• [Input records]
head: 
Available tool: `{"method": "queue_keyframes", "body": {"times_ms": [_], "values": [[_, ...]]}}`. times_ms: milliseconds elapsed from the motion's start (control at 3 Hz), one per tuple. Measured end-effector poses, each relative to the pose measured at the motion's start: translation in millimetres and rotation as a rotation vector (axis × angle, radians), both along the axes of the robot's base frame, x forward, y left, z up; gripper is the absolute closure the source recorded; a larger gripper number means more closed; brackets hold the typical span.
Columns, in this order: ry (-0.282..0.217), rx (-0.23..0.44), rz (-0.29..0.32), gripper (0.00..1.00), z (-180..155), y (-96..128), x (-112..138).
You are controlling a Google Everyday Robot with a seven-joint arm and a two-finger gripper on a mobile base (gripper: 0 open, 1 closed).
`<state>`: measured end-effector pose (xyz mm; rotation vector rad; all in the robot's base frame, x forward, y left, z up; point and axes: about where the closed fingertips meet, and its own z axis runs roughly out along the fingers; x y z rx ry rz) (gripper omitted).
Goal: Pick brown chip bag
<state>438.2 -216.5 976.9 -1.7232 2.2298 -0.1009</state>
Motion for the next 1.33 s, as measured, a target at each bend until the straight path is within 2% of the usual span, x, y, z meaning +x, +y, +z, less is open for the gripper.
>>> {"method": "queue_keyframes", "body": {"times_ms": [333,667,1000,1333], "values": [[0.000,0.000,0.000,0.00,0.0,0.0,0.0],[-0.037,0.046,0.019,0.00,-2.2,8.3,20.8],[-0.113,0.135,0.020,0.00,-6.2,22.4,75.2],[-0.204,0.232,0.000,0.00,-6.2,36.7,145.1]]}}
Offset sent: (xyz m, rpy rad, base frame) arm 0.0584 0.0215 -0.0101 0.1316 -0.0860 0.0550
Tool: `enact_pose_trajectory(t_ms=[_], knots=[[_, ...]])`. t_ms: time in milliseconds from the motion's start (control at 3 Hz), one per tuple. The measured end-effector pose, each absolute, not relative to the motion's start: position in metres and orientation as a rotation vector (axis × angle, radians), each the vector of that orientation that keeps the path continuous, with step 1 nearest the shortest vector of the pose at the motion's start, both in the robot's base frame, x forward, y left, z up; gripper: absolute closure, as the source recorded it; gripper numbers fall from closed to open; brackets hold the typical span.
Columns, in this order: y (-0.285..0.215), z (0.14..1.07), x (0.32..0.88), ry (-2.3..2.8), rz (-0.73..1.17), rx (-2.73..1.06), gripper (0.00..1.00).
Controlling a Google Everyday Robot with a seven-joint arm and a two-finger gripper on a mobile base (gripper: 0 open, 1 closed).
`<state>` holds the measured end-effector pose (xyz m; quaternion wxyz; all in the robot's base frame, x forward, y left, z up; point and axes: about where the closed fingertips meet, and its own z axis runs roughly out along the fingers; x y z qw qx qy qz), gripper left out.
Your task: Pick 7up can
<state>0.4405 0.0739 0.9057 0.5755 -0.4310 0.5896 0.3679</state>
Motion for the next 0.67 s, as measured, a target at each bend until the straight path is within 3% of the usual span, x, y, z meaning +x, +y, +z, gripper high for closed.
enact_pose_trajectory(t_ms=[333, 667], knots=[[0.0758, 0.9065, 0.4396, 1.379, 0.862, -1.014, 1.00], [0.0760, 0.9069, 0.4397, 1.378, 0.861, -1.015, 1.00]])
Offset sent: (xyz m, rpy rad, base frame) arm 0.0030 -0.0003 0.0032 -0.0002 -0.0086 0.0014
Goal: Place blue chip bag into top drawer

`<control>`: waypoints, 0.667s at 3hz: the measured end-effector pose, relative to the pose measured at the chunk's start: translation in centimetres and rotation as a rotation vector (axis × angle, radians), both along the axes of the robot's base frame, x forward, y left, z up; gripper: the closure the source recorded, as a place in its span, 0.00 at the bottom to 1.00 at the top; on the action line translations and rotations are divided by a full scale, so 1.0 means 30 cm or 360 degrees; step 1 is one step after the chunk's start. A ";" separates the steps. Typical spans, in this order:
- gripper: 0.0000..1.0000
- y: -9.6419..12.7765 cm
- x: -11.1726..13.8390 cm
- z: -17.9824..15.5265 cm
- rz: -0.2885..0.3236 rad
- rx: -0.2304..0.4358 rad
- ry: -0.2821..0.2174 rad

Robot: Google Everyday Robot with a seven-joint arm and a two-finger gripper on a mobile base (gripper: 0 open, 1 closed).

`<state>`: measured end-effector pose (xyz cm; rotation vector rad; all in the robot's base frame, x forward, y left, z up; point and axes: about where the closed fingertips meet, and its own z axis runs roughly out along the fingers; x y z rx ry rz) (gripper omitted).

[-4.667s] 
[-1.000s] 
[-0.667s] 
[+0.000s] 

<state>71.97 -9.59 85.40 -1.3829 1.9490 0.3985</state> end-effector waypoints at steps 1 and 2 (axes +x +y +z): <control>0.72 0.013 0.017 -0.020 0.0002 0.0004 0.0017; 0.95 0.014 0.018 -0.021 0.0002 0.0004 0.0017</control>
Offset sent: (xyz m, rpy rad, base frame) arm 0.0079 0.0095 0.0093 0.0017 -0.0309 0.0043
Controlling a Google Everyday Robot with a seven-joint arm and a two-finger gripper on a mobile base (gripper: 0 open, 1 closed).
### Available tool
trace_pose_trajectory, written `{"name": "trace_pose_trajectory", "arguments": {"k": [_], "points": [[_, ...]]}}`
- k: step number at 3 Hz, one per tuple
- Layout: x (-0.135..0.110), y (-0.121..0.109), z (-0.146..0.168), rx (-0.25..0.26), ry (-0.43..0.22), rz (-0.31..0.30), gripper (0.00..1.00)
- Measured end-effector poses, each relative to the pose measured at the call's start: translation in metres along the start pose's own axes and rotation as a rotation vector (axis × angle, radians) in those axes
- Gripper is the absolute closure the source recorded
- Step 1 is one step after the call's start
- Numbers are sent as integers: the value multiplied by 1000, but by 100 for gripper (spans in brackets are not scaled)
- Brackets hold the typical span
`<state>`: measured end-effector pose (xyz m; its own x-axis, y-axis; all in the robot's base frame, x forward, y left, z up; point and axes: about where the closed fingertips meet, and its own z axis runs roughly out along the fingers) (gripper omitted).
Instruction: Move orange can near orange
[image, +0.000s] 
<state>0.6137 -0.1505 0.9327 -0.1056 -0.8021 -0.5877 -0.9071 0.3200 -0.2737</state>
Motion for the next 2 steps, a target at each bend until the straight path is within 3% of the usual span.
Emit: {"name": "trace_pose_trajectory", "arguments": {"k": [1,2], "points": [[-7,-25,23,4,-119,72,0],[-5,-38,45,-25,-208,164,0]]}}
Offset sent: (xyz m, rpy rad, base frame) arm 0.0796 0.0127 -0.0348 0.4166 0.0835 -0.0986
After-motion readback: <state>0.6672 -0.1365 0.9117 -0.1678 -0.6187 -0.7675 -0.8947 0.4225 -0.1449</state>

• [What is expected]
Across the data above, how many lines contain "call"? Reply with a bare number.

• [Exercise output]
2